Weekly student updates need a makeover

Every week, SCAD sends out a monumental block of text that, most likely, the majority of people delete and the rest slog through to get to the good stuff.

The weekly student updates, an important tool used to disseminate information to SCAD students, is woefully absent in design and quality, and as students of art and design, we deserve better.

Consider, for a moment, other ways SCAD presents information. Admission material is updated annually and consistently. The textbook-sized catalog is award-winning and coveted at the beginning of each fall quarter, if only to see whose work made it in.
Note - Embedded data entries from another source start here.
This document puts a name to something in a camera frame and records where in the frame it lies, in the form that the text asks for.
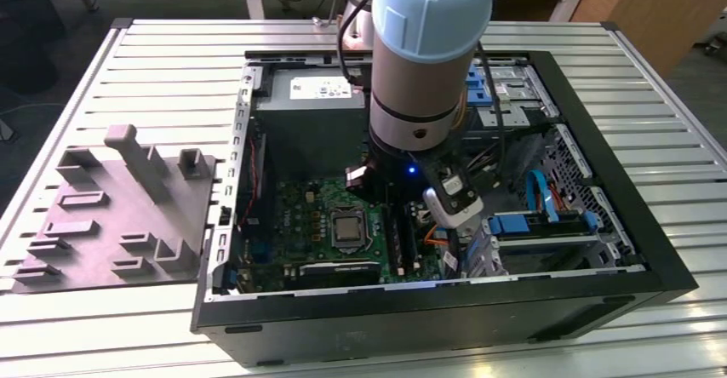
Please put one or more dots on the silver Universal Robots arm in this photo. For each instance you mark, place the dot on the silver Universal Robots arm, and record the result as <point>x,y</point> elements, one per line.
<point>420,76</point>

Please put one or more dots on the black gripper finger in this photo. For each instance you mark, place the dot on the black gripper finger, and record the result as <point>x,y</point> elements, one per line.
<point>363,182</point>

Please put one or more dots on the black office chair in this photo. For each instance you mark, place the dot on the black office chair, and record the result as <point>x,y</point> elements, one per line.
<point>28,54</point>

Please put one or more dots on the wooden cabinet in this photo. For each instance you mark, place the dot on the wooden cabinet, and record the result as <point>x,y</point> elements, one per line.
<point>652,12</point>

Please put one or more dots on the grey power supply unit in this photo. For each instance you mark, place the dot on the grey power supply unit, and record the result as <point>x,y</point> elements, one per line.
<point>307,139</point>

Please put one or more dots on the silver CPU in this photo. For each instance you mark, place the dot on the silver CPU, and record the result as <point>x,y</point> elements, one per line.
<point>347,229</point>

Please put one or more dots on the silver disk bay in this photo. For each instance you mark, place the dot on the silver disk bay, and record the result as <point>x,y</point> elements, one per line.
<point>568,242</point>

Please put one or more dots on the CPU socket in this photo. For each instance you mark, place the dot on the CPU socket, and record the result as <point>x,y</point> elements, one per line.
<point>340,210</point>

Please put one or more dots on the black graphics card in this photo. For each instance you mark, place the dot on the black graphics card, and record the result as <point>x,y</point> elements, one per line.
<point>340,271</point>

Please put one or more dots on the chair caster base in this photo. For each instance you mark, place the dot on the chair caster base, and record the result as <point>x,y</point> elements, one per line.
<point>715,46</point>

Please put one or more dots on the blue drive latch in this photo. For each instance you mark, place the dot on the blue drive latch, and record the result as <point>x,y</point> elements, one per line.
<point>479,93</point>

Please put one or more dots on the green motherboard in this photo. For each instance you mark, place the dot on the green motherboard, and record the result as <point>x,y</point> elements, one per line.
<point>300,212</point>

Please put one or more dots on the black open PC case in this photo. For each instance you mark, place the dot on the black open PC case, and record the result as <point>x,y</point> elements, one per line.
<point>397,331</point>

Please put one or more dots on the hard disk in blue carrier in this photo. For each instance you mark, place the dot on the hard disk in blue carrier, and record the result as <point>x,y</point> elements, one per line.
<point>511,225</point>

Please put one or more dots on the grey parts rack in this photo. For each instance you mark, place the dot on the grey parts rack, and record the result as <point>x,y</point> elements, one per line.
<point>131,207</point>

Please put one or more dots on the silver optical drive cage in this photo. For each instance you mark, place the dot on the silver optical drive cage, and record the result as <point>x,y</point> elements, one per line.
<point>521,114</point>

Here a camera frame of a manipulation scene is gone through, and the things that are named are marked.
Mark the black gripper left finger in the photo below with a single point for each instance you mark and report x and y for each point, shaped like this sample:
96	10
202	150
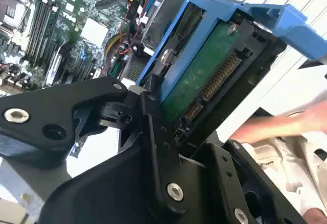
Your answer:
38	106

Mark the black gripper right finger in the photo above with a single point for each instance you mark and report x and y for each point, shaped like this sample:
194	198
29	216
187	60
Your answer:
219	183

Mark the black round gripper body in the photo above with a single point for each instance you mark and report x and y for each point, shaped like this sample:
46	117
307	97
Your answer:
102	196

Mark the hard disk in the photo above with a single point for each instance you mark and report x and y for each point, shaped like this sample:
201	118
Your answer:
204	63

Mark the person's hand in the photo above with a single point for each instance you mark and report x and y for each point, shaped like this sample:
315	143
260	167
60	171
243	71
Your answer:
293	124

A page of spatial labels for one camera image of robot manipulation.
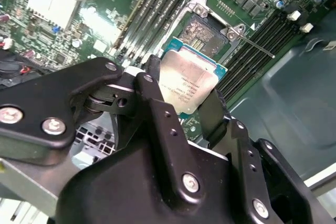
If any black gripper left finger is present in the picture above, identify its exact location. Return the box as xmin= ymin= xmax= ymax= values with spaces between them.
xmin=0 ymin=55 xmax=208 ymax=204

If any thin silver locking lever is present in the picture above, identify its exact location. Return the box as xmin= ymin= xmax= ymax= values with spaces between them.
xmin=228 ymin=24 xmax=276 ymax=59

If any silver CPU with green substrate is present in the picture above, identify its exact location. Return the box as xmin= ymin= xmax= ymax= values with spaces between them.
xmin=158 ymin=37 xmax=228 ymax=116

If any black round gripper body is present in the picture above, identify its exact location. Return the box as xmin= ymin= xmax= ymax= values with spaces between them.
xmin=56 ymin=113 xmax=253 ymax=224

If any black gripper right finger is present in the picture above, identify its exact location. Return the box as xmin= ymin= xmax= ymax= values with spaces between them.
xmin=198 ymin=89 xmax=328 ymax=224

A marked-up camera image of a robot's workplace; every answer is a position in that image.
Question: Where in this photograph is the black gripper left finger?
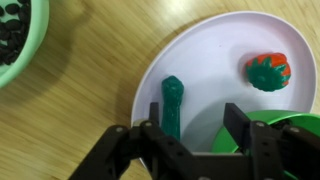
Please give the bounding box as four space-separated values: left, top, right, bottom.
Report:
69 103 200 180

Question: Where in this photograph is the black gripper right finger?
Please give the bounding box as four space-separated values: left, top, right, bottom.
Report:
199 102 320 180

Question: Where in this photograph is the green toy vegetable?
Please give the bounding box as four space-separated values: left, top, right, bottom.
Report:
161 76 184 140

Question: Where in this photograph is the pink round plate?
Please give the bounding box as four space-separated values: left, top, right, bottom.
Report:
131 11 317 152

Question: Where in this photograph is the dark green bowl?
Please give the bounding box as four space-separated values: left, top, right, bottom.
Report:
211 109 320 180

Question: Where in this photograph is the red toy strawberry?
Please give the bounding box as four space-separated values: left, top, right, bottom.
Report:
244 53 291 92

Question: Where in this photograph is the light green bowl with beans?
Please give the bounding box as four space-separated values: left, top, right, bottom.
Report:
0 0 49 87

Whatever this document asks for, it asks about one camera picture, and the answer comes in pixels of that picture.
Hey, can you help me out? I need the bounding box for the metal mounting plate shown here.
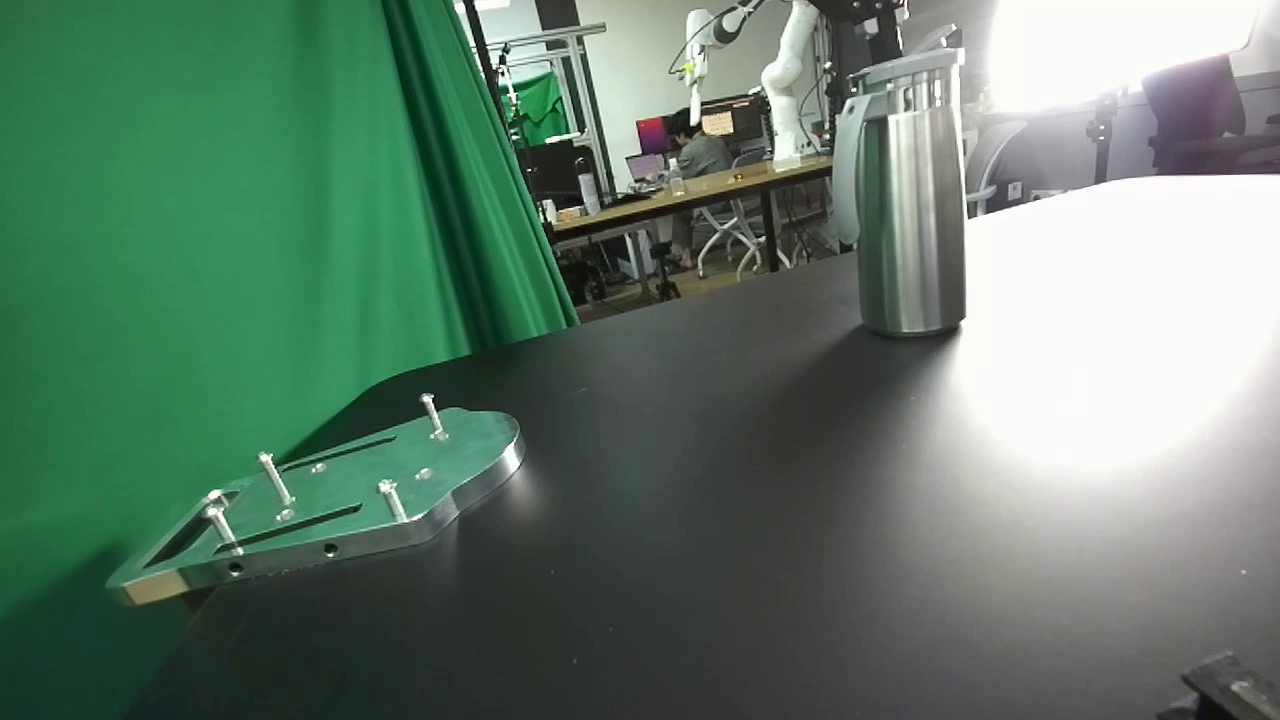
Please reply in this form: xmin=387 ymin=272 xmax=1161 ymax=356
xmin=108 ymin=409 xmax=526 ymax=608

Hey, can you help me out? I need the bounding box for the background computer monitor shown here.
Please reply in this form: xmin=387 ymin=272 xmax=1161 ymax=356
xmin=635 ymin=110 xmax=689 ymax=155

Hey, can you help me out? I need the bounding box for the front left screw on plate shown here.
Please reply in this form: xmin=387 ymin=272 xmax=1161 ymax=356
xmin=204 ymin=489 xmax=243 ymax=556

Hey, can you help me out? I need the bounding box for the front right screw on plate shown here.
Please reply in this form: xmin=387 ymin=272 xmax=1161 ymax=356
xmin=376 ymin=479 xmax=410 ymax=523

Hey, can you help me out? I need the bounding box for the dark office chair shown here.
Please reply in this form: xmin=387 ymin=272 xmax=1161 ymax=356
xmin=1143 ymin=54 xmax=1245 ymax=173

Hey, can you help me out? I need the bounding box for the screw on plate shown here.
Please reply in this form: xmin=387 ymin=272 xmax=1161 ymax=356
xmin=256 ymin=453 xmax=297 ymax=523
xmin=204 ymin=489 xmax=243 ymax=556
xmin=419 ymin=392 xmax=450 ymax=442
xmin=376 ymin=479 xmax=410 ymax=523

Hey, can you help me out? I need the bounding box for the green backdrop curtain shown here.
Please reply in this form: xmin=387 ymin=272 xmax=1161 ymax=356
xmin=0 ymin=0 xmax=578 ymax=720

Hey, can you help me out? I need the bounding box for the rear screw on plate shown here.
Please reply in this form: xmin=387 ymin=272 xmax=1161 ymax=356
xmin=419 ymin=392 xmax=450 ymax=442

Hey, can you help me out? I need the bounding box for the black object at corner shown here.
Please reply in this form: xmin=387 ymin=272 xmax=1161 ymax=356
xmin=1156 ymin=653 xmax=1280 ymax=720

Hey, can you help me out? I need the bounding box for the silver metal bottle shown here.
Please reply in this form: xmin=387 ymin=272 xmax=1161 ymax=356
xmin=833 ymin=46 xmax=970 ymax=341

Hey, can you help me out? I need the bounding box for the wooden background desk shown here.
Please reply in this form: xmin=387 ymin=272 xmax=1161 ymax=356
xmin=549 ymin=155 xmax=833 ymax=298

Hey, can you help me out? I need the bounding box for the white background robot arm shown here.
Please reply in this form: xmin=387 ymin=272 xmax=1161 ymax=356
xmin=669 ymin=0 xmax=821 ymax=163

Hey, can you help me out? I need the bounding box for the left middle screw on plate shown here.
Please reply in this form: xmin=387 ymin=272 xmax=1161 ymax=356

SCAD’s recently redesigned Web site is exciting and well-designed, chock full of dynamic content. SCAD’s students, of course, are top in their fields, which includes a whole school devoted to communication arts, in addition to a Writing major which offers classes for Web writing.

With all of those resources at hand, the students still get a monolith of text every Monday, without any design aspects, except bullet points and bold text.

Clubs and organizations have their events buried alive in the middle, lucky if anyone reaches their blurb before they get tired. A lot of people just delete it without even bothering.

The fact is that no one wants to spend their time reading through an almost 3,000-word document, as the Nov. 9 student updates were. Typically, the updates double or triple the length of a story on District.

As a result of bad design, the updates’ effectiveness is negligible. District, when advertising meetings and events in the updates has found the result to be minor; it’s safe to assume that other organizations on campus have the same result. If students are better informed, they’ll get more involved. This, of course, is good for the students, the organizations and SCAD as a whole.

The good news, though, is that ours is an easy problem to fix. The solutions for breaking up giant blocks of text and making them readable and interesting are almost endless. Read a Web site like District, open a magazine or read a mass email for a few of the solutions designers have come up with.

It’s time for SCAD to utilize the resources they have and give us information in a new, exciting way.